Abstract

Metal halide perovskites (MHPs) are the most exciting class of next generation energy storage materials owing to their high ionic as well as electronic conductivity. There has been tremendous progress in perovskite solar cells as well as perovskite light emitting diodes in last decade, however the use of halide perovskites is limited in energy storage application. Moreover, the device performance of MHP based supercapacitors is still inferior due to the lack of fundamental understanding of charge storage in perovskite supercapacitor. Here, we have fabricated methylammonium lead tri-bromide perovskite-based electrode by spin-coating as well as from the single crystal for electrolyte-based supercapacitors and demonstrated that the device performance strongly dependent on the electrode morphology.

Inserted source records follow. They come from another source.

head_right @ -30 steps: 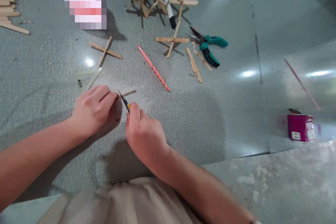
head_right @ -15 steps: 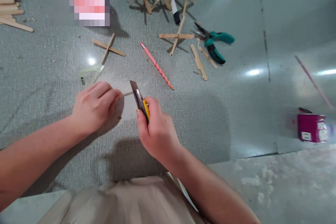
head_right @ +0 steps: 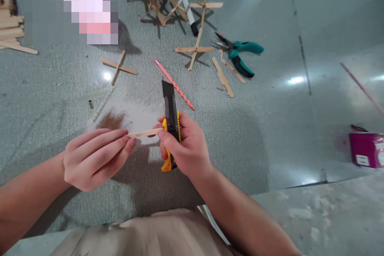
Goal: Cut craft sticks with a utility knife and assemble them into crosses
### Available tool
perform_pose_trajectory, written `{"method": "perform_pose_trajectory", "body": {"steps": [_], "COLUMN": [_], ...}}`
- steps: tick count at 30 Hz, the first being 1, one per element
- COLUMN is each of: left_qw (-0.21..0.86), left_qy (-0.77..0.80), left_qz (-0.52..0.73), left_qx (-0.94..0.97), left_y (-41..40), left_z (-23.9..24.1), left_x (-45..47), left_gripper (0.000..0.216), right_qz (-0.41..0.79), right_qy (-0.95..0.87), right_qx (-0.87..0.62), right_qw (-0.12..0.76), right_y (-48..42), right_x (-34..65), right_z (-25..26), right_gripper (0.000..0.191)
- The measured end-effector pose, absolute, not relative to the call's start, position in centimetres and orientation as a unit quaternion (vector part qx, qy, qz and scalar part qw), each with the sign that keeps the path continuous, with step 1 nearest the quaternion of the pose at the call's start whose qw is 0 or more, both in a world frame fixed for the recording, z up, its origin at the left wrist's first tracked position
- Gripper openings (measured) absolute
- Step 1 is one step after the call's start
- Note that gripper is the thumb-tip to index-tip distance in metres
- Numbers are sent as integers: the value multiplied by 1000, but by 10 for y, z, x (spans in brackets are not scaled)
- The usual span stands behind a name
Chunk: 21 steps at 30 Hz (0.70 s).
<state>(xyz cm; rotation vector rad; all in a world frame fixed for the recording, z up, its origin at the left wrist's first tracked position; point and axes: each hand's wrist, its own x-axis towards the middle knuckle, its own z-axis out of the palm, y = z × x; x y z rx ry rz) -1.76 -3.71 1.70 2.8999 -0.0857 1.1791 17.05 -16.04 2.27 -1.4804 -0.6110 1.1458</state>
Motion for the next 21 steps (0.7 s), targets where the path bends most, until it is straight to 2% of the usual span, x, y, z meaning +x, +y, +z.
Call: {"method": "perform_pose_trajectory", "body": {"steps": [9, 14, 18, 21], "left_qw": [45, 157, 100, 58], "left_qy": [-13, 80, 101, 110], "left_qz": [380, 347, 288, 244], "left_qx": [924, 921, 947, 962], "left_y": [-37, -39, -37, -37], "left_z": [23, 23, 20, 17], "left_x": [-11, -8, -8, -9], "left_gripper": [18, 10, 7, 8], "right_qz": [486, 460, 395, 347], "right_qy": [-270, -305, -391, -459], "right_qx": [-626, -647, -706, -746], "right_qw": [546, 527, 439, 336], "right_y": [-162, -159, -161, -167], "right_x": [174, 175, 180, 181], "right_z": [16, 15, 21, 30], "right_gripper": [21, 18, 15, 23]}}
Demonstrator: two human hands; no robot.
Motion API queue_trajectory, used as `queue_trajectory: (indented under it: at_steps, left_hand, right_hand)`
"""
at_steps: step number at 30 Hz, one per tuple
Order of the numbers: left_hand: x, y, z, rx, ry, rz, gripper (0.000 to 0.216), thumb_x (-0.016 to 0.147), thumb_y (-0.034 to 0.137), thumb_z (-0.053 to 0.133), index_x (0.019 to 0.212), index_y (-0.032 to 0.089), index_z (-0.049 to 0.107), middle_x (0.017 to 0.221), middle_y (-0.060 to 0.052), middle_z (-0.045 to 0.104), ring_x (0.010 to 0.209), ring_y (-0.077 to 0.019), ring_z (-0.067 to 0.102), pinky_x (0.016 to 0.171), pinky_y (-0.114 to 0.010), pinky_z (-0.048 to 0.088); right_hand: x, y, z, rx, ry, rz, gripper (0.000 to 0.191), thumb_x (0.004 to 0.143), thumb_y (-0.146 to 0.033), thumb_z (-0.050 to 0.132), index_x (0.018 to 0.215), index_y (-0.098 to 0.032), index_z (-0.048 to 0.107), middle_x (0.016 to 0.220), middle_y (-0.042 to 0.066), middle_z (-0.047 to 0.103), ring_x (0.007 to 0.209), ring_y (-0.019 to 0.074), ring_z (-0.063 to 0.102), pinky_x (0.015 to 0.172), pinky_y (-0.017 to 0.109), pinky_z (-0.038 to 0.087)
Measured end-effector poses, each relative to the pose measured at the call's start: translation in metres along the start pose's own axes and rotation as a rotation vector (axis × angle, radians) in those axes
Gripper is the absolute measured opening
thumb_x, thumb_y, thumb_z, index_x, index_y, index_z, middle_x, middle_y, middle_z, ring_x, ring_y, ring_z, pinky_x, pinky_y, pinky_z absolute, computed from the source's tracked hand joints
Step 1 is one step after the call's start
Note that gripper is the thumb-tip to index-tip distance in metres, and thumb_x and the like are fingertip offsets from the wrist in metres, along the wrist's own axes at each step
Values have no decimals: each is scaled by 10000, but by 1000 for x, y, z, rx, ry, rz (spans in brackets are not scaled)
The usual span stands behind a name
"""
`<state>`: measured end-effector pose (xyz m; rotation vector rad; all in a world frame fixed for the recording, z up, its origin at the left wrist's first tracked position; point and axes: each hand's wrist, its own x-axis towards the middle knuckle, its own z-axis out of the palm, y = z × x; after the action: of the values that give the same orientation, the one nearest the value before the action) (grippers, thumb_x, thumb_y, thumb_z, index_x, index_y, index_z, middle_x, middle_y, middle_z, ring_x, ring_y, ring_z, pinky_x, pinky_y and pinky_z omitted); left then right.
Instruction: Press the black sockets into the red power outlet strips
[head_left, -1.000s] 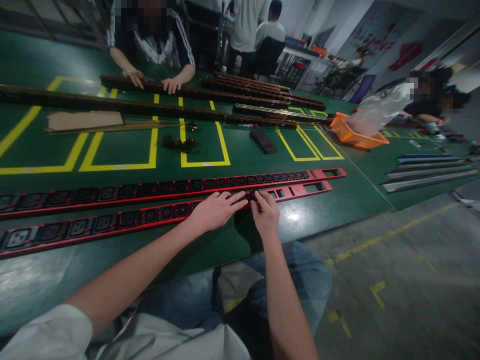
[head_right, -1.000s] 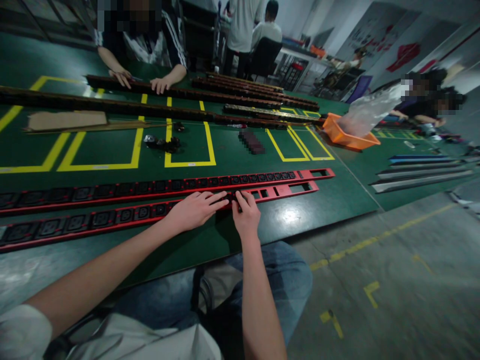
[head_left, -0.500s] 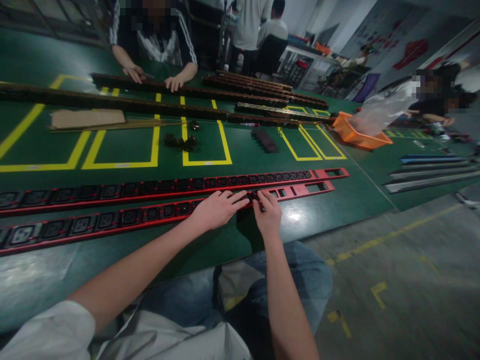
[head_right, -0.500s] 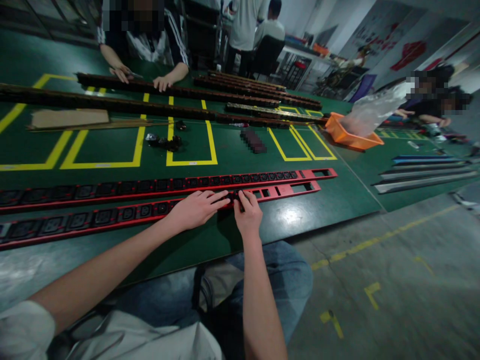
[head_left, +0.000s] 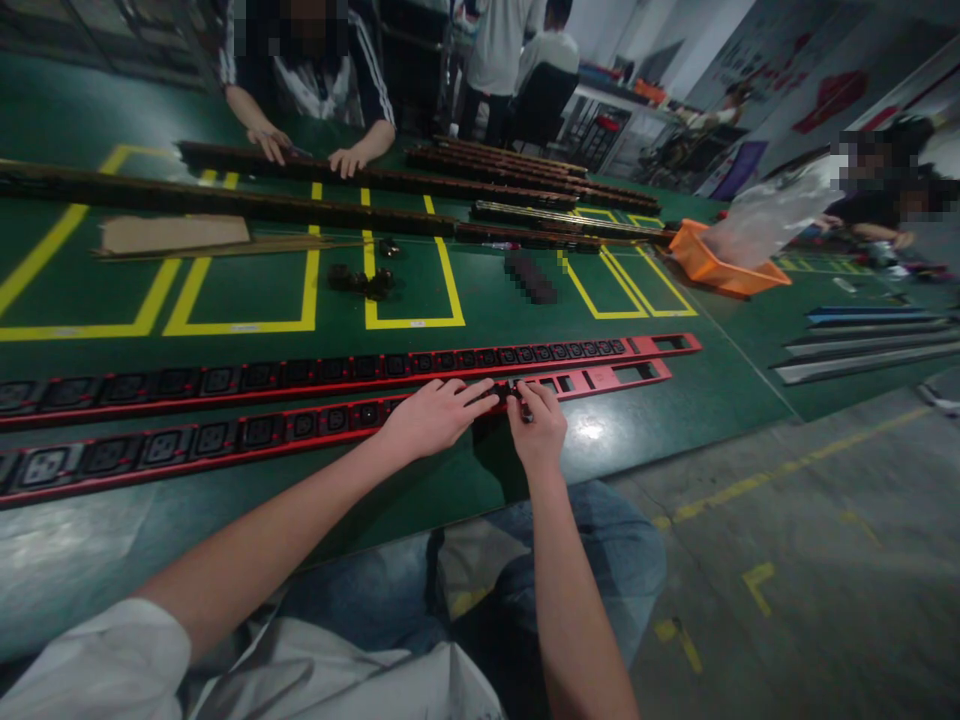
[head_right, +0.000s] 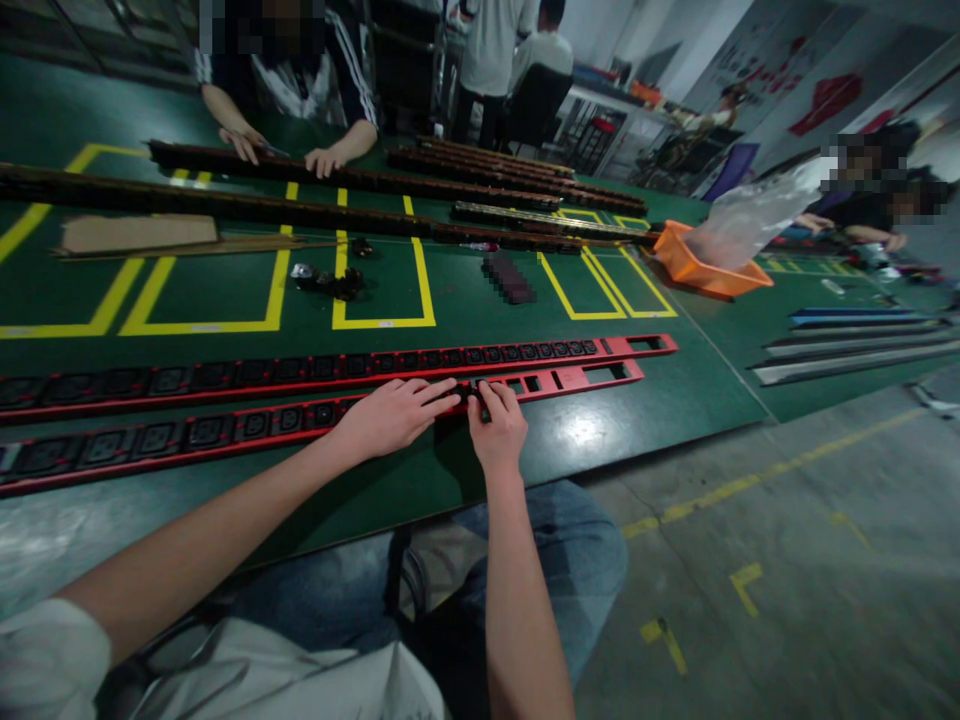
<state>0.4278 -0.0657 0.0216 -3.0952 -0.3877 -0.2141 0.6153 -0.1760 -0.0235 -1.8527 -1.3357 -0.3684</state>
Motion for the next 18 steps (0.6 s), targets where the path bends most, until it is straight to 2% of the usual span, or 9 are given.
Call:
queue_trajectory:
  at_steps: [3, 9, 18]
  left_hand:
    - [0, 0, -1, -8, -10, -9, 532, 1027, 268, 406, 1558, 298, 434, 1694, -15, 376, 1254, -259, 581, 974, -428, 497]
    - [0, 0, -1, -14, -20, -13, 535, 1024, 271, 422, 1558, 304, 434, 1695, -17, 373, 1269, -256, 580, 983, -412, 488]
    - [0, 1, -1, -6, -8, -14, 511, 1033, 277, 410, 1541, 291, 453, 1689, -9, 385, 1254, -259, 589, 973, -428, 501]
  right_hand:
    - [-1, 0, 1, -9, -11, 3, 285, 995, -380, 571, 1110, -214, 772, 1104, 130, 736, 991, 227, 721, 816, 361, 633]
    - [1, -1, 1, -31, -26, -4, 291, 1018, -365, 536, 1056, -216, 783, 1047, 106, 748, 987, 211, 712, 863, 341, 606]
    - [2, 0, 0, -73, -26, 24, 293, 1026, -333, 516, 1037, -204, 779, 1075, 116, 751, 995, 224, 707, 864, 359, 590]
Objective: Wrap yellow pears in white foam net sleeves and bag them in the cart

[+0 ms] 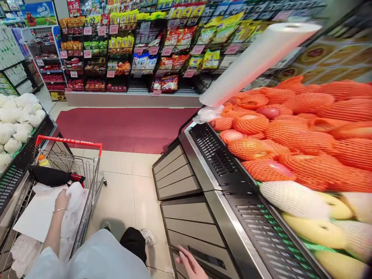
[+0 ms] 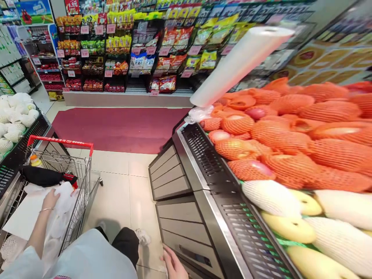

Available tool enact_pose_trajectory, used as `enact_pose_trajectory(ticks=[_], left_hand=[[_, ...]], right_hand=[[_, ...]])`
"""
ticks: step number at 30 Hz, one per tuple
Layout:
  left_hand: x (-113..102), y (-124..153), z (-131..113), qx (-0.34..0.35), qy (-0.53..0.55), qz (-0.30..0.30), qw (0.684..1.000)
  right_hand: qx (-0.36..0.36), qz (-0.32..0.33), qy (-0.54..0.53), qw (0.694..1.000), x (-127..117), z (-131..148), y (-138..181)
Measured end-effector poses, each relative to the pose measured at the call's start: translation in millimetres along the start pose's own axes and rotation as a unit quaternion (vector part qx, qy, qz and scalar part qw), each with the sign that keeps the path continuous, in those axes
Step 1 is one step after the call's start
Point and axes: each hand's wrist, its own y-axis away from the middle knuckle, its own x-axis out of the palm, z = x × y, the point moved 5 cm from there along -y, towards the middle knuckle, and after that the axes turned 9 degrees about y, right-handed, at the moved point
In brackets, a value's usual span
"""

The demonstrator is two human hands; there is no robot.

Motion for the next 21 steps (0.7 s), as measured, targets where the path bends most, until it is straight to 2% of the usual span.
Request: enact_pose_trajectory(ticks=[2,3,5,8,11,13,15,18,21], left_hand=[[-12,3,-39,0.078,0.029,0.016,0.996],[-11,8,-62,0.121,0.046,0.034,0.991],[5,26,-111,0.201,0.075,0.089,0.973],[62,71,-177,0.289,0.09,0.216,0.928],[133,125,-224,0.343,0.066,0.355,0.867],[173,158,-247,0.37,0.046,0.426,0.824],[203,185,-268,0.392,0.028,0.48,0.784],[233,216,-299,0.42,0.006,0.542,0.728],[259,242,-335,0.445,-0.001,0.575,0.686]], right_hand=[[-0.039,-0.018,-0.024,0.999,-2,31,1],[-0.063,-0.028,-0.045,0.997,-4,50,4],[-0.126,-0.035,-0.079,0.988,-8,94,15],[-0.251,-0.072,-0.127,0.957,-26,158,40],[-0.325,-0.158,-0.15,0.92,-58,189,62],[-0.34,-0.17,-0.158,0.911,-79,188,69],[-0.337,-0.163,-0.164,0.913,-99,174,71],[-0.338,-0.162,-0.162,0.913,-129,146,73],[-0.354,-0.138,-0.136,0.915,-151,128,76]])
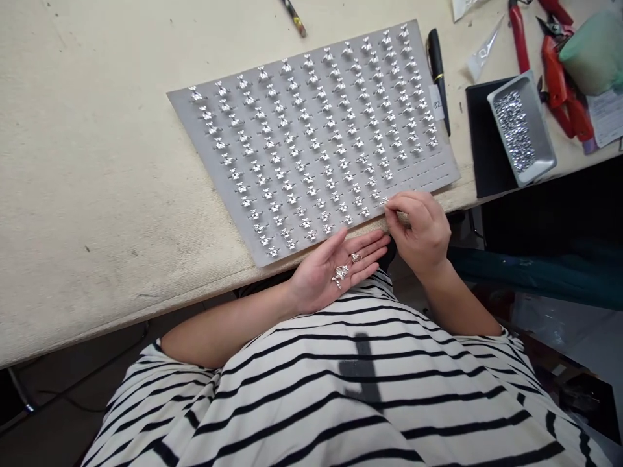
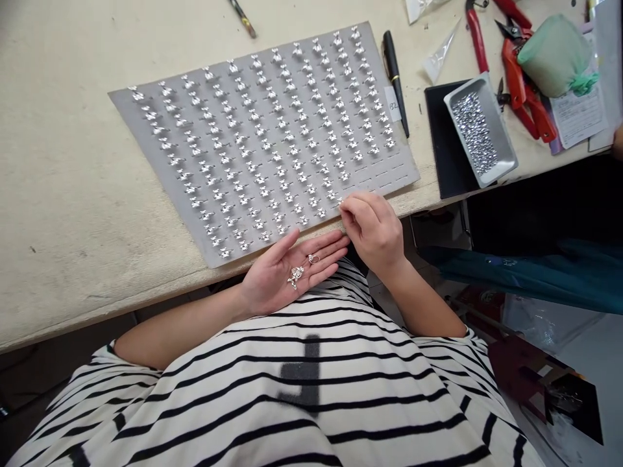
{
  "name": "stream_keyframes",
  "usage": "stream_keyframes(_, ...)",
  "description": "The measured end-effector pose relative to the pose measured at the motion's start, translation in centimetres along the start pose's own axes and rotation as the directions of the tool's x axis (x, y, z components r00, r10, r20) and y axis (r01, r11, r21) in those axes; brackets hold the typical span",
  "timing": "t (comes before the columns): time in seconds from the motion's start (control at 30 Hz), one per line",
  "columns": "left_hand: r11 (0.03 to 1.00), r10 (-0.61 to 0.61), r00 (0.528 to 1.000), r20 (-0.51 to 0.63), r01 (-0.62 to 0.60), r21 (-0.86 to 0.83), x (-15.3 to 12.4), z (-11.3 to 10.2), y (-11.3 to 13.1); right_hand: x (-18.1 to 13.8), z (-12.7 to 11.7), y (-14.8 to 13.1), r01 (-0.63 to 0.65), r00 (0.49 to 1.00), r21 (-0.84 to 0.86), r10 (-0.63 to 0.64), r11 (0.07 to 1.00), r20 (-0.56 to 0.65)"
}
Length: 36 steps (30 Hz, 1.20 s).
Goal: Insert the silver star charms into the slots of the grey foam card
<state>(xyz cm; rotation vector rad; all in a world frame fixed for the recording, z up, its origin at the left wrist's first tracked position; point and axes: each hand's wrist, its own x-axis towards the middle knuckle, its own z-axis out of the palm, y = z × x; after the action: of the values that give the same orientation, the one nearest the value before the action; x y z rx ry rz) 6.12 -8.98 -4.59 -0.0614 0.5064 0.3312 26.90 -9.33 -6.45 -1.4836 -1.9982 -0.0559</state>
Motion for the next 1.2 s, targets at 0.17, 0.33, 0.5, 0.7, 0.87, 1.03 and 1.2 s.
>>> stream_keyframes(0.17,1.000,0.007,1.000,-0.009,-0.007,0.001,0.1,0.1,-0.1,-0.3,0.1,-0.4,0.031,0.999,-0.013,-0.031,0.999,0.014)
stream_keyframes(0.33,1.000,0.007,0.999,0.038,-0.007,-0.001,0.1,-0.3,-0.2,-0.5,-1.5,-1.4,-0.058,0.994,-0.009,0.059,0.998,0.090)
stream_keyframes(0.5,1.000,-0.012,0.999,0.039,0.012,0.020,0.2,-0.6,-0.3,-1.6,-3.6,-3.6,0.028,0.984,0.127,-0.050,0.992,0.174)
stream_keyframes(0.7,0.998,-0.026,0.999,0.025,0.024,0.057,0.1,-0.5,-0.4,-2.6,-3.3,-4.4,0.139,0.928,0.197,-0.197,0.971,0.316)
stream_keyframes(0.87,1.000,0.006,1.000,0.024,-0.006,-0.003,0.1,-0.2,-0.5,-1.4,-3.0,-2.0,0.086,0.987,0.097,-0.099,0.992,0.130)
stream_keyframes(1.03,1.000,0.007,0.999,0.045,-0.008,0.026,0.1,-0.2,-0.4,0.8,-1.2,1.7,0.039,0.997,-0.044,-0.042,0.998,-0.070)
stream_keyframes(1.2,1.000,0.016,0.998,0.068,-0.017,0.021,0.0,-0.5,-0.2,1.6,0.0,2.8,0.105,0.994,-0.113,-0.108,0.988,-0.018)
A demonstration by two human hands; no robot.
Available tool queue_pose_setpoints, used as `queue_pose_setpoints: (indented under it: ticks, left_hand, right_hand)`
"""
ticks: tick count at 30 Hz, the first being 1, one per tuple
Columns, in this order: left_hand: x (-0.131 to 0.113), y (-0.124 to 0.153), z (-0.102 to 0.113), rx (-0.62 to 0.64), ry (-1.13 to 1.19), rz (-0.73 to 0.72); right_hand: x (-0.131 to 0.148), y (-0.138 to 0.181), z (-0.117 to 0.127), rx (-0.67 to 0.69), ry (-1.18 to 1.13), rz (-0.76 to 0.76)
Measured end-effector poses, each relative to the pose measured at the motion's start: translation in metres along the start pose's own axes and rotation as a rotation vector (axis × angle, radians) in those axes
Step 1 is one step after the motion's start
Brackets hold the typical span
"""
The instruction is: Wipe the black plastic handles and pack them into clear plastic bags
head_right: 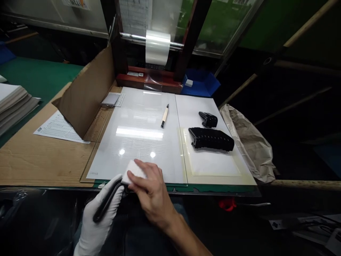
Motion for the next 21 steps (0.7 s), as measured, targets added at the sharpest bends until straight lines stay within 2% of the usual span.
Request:
queue_pose_setpoints:
  ticks: [3,6,9,11,12,13,15,17,19,20,21]
  left_hand:
    - [-0.009,0.003,0.017,-0.076,-0.021,-0.103]
    - [-0.017,0.003,0.026,-0.117,0.002,0.002]
    - [-0.038,0.009,0.032,-0.187,0.069,0.056]
    - [-0.050,0.014,0.034,-0.220,0.108,0.062]
    - [-0.053,0.015,0.034,-0.221,0.115,0.070]
    - [-0.053,0.015,0.035,-0.225,0.107,0.088]
    - [-0.048,0.012,0.036,-0.229,0.059,0.143]
    - [-0.039,0.004,0.032,-0.171,0.021,0.213]
    - [-0.027,-0.007,0.018,-0.063,0.067,0.341]
    - [-0.024,-0.012,0.005,0.010,0.141,0.414]
    - [-0.024,-0.017,-0.011,0.082,0.229,0.478]
  right_hand:
    - [0.001,-0.017,-0.012,0.037,-0.006,0.019]
    - [-0.019,-0.065,-0.018,0.008,-0.080,-0.087]
    - [-0.041,-0.117,-0.013,-0.043,-0.139,-0.178]
    - [-0.046,-0.130,-0.003,-0.090,-0.148,-0.204]
    - [-0.046,-0.126,0.004,-0.128,-0.152,-0.215]
    - [-0.043,-0.113,0.012,-0.174,-0.153,-0.217]
    - [-0.032,-0.065,0.031,-0.291,-0.122,-0.167]
    - [-0.018,0.005,0.051,-0.422,-0.030,-0.060]
    - [-0.018,0.079,0.057,-0.427,0.044,0.008]
    - [-0.032,0.116,0.061,-0.457,0.052,-0.048]
    - [-0.058,0.158,0.072,-0.602,0.055,-0.225]
Point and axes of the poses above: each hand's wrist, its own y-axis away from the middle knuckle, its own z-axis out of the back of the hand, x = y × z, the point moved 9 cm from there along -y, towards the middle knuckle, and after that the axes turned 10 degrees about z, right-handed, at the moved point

Our experimental results show that the modified electrode from the MHP single crystal has 500-time higher volumetric capacitance (∼ 429.1 F cm−3 @ 5 mV s−1) compared to the spin-coated thin-film based capacitors (∼ 0.8 F cm−3 @ 5 mV s−1) having same electrolyte and device structure. The modified electrode exhibits much higher ionic diffusion coefficient of 5.61 × 10−13 m2 s−1, and a very low charge transfer resistance (CTR) of ∼ 62.5 Ω cm−2 compared to thin film-based electrodes (Dion = 1.41 × 10−16 m2 s−1, CTR ∼ 4.4 kΩ cm−2) due to highly porous isotropic structure with high degree of micro-strain. Moreover, MHPs based supercapacitor exhibits a very quick energy deliver response time of 5 – 13 ms. We have got energy density ∼12.75 W h kg–1 at a power density of ∼225 W kg–1 which shows significant improvement in metal halide perovskite-based energy storage devices. We have found that the major contribution in powder electrode-based capacitor is diffusion limited capacitance while thin-film based devices show mainly electric double layer capacitance. Our modified powder electrode-based supercapacitors show significant improvement in terms of cyclic stability over 97% as well as coulombic efficiency over 91% after 1500 cycles of operation.